Dresden, 12/19/2018. Using uranium-lead dating, Senckenberg scientists, in cooperation with an international team, were able to date the onset of the “Cambrian explosion” to precisely 538.8 million years ago. During the “Cambrian explosion,” all currently known “blueprints” in the animal kingdom appeared within a few million years, while at the same time the so-called “Ediacara biota” – a group of unique, specialized life forms – became extinct. The study was recently published in the scientific journal “Terra Nova.”
The ancestors of today‘s snails, insects, worms, bivalves, crustaceans, sea stars, vertebrates, and ultimately even humans – they all began with the “Cambrian explosion,” which served as the starting point of modern life on earth.
“We have now been able to pinpoint an exact window of time for the start of this event,” explains Prof. Dr. Ulf Linnemann, director of the Senckenberg Natural History Collections in Dresden, along with Dr. Maria Ovtcharova and Prof. Dr. Urs Schaltegger of the Geochronology Group at the University of Geneva. “The uranium-lead dating we conducted indicates that life’s diversity on our planet began to develop precisely 538.8 million years ago.”
The international research team dated suitable minerals from several volcanic ash layers in Southern Namibia by means of the uranium-lead method. This uses the radioactive decay chain of uranium in the mineral zircon to determine the exact time of the rock’s origin. “We took the samples at the boundary between the Precambrian and Cambrian – the two geological eras can easily be distinguished by their respective fossils,” explains Linnemann. “Our highly precise dating shows that the “Cambrian explosion” occurred approximately 2 million years later than we had previously assumed.”

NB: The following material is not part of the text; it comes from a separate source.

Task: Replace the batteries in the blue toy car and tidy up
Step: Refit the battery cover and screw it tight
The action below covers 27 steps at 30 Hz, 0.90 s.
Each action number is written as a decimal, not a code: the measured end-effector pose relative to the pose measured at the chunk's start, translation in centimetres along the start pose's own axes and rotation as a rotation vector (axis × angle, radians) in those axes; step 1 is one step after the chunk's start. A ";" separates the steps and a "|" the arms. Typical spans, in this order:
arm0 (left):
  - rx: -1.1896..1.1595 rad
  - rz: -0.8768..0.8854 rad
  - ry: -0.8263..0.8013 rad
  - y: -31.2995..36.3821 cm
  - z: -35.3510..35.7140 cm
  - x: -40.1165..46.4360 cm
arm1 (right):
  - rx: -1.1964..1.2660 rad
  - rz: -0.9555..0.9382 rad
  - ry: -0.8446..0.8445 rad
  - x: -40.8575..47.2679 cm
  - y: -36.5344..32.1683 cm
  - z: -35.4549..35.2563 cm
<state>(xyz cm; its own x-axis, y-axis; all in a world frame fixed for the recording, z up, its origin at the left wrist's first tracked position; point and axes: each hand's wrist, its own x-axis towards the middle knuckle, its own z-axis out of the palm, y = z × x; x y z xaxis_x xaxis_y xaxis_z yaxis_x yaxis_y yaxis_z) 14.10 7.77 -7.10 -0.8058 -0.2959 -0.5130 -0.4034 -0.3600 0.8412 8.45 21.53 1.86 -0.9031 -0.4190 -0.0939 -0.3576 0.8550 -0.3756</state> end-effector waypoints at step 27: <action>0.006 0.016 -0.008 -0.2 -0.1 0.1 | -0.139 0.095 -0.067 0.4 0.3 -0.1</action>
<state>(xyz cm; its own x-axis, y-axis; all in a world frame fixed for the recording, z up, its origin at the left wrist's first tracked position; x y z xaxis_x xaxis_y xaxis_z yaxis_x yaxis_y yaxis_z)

Moreover, the scientists’ data series reveal that the development of the fauna took place within a very short period. The transition from the “Ediacara biota” – multi-celled but very simply organisms – to the diverse Cambrian life forms occurred over less than 410,000 years. “From a geological point of view, this represents a veritable sprint,” according to the research team. Based on the current study, this rapid faunal change may be best explained as a kind of “biological arms race”: New fundamental traits accelerated the subsequent evolution and fueled the next “adaptive breakthrough.” “For example, if an organisms became increasingly mobile and fed on prey, previously even less mobile animals had to come up with new ways to protect themselves – which may have led to the rapid development of shells or skeletons. One achievement thus engendered the next – and, by necessity, within a shortened period of time,” says Linnemann in summary.